Russian President Vladimir Putin said he has signed a decree on partial mobilization from Wednesday.
Putin said in a televised speech on Wednesday that his goal was to “liberate” Ukraine’s Donbas region and that he was defending Russian territories, adding that the people of the region did not want to return to what he called the “yoke” of Ukraine. mentioned.
The Russian leader stressed that he was “talking about partial mobilization, that is, only civilians currently in the reserve are conscripted, and especially those who have served in the armed forces have a certain military specialty and relevant experience.”
Russian Defense Minister Sergei Shoigu said 300,000 reservists would be called up.
Putin’s speech comes a day after Russia-controlled regions of eastern and southern Ukraine announced so-called referenda on accession to Russia.
The “referendums”, which will be held between September 23 and 27 in the provinces of Luhansk, Donetsk, Kherson and Zaporizhzhya, represent about 15% of Ukraine’s territory, or an area about the size of Hungary.
“If the territorial integrity of our country is threatened, we will certainly use all the means at our disposal to protect Russia and our people.
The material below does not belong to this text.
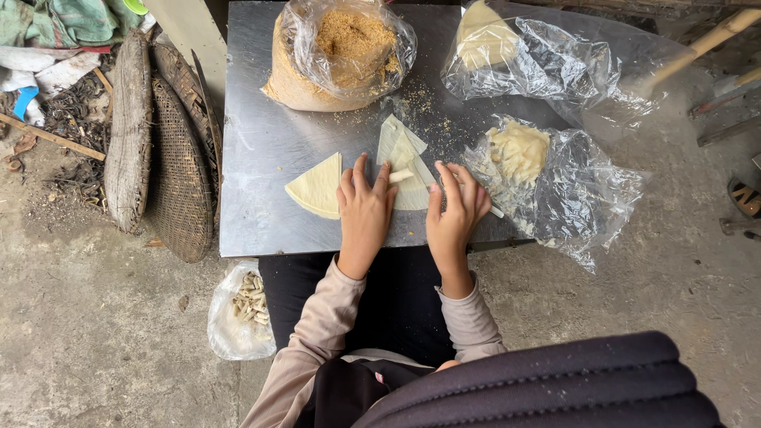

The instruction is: The person folds triangular wrappers, adds a spoonful of grainy filling, and places small white pieces inside before sealing the edges. The person repeats this process for multiple units on a metal table.

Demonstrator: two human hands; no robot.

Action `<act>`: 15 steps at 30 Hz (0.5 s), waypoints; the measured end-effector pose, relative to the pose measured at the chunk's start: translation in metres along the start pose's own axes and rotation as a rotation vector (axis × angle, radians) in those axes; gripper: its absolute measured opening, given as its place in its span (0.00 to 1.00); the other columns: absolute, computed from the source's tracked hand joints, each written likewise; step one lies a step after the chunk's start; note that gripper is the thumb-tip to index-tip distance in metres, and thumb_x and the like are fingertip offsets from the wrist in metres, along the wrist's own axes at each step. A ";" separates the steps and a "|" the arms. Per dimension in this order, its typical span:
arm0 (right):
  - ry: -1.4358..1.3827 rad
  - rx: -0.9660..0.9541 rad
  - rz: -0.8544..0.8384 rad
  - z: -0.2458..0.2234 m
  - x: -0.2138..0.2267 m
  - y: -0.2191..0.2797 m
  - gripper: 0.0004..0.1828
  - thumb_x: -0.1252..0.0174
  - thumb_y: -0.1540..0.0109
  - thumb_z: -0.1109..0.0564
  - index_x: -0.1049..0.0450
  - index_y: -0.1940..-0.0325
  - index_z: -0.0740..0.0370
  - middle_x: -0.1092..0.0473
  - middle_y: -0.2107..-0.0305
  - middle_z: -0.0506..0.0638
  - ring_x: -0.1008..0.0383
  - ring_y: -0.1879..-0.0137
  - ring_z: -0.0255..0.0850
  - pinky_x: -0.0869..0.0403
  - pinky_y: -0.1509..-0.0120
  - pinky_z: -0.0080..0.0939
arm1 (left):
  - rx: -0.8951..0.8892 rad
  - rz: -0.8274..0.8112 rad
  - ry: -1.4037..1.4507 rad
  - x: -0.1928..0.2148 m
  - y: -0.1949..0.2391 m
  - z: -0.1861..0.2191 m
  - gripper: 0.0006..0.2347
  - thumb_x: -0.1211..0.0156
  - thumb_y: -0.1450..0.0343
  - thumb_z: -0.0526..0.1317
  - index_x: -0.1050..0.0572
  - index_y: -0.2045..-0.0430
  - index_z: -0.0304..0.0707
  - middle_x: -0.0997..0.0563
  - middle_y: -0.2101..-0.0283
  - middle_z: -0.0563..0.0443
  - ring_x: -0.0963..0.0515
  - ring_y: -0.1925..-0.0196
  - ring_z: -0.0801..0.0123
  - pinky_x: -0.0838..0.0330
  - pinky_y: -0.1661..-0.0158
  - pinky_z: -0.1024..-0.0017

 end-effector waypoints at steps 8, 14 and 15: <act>0.104 -0.113 0.069 0.040 0.030 0.020 0.16 0.39 0.33 0.56 0.23 0.40 0.54 0.30 0.44 0.47 0.35 0.35 0.47 0.46 0.28 0.54 | -0.022 0.005 0.355 0.031 -0.008 0.004 0.12 0.34 0.30 0.35 0.21 0.53 0.38 0.25 0.45 0.47 0.29 0.42 0.51 0.35 0.43 0.59; 0.273 -0.149 0.025 0.073 0.033 0.026 0.12 0.37 0.32 0.53 0.20 0.45 0.52 0.29 0.47 0.45 0.37 0.37 0.48 0.48 0.30 0.57 | 0.261 -0.264 0.745 0.101 0.043 -0.053 0.10 0.39 0.27 0.36 0.20 0.55 0.32 0.17 0.65 0.49 0.26 0.71 0.74 0.30 0.67 0.76; 0.270 -0.153 0.017 0.078 0.032 0.027 0.10 0.36 0.32 0.52 0.19 0.46 0.52 0.29 0.49 0.45 0.37 0.37 0.47 0.47 0.30 0.57 | 0.272 -0.277 0.719 0.116 0.058 -0.072 0.09 0.39 0.26 0.37 0.20 0.55 0.32 0.17 0.65 0.50 0.25 0.69 0.74 0.30 0.66 0.76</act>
Point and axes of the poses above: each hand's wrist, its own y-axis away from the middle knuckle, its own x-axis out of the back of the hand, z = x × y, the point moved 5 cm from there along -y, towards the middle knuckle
This is not a bluff,” Putin said.
The West wants to “weaken, divide and ultimately destroy our country,” Putin added.
Here’s an overview of some other key developments on September 21 regarding the Russian invasion of Ukraine.
Biden will address the UN General Assembly later on Wednesday
US President Joe Biden will address the United Nations General Assembly in New York during the morning session.
Biden is expected to gain support for Ukraine after news of Russia’s partial mobilization.
The US president usually addresses the UN on the opening day of the summit, but Biden appears on the second day because he attended Queen Elizabeth II’s funeral earlier this week.
British Prime Minister Liz Truss and Iranian President Ebrahim Raisi will also address the meeting today.
Putin’s speech was ‘predictable’, says Ukrainian presidential adviser
Mykhailo Podolyak, an adviser to Ukrainian President Volodymyr Zelenskyy, told Reuters news agency that Putin’s speech was an “absolutely predictable appeal, more like an attempt to justify their own failure”.
“The war is clearly not going according to the Russian scenario and therefore Putin had to make extremely unpopular decisions to mobilize and severely limit people’s rights,” Podolyak said.
Germany, UK and US denounce Putin
German Vice-Chancellor Robert Habeck said Germany decided to respond to Putin’s call for partial mobilization.
Putin’s speech was “another bad and wrong move by Russia, which we will, of course, discuss and consult politically on how to respond,” Habeck said.
British Defense Secretary Ben Wallace said on Wednesday that the mobilization of Russian troops was tantamount to acknowledging the defeat by the Russian president.
Putin’s “invasion failed” and “(Putin) and his defense secretary have sent tens of thousands of their own citizens to their deaths, ill-equipped and ill-managed,” Wallace said in a statement.
Gillian Keegan, a minister at the British Foreign Office, told Sky News that Putin’s speech was a worrying escalation and that the threats he made should be taken seriously.
“The general address was clearly more of Putin’s lies, it was a rewrite of history,” Keegan told the TV station.
US Ambassador to Ukraine Bridget Brink tweeted that “mock referendums and mobilization are signs of weakness, of Russian failure”
She added that the US would never recognize Russia’s claim of “supposedly annexed Ukrainian territory” and that the US “will stand behind Ukraine as long as necessary”.
Zelenskky appears at UN meeting
Ukrainian President Volodymyr Zelenskky will appear from Ukraine on Wednesday before the ongoing United Nations General Assembly in New York.
The 193-member assembly voted last week, making a special exception for Zelenskyy to pre-record his speech due to the “ongoing foreign invasion” and military hostilities obliging him to carry out his “national defense and security duties”.
The war in Ukraine has dominated the annual gathering, where on the first day several world leaders denounced Russia for invading a sovereign nation.
Russian President Vladimir Putin will not attend the global meeting.
Meanwhile, Ukrainian troops said on Tuesday they will continue to make gains toward Luhansk.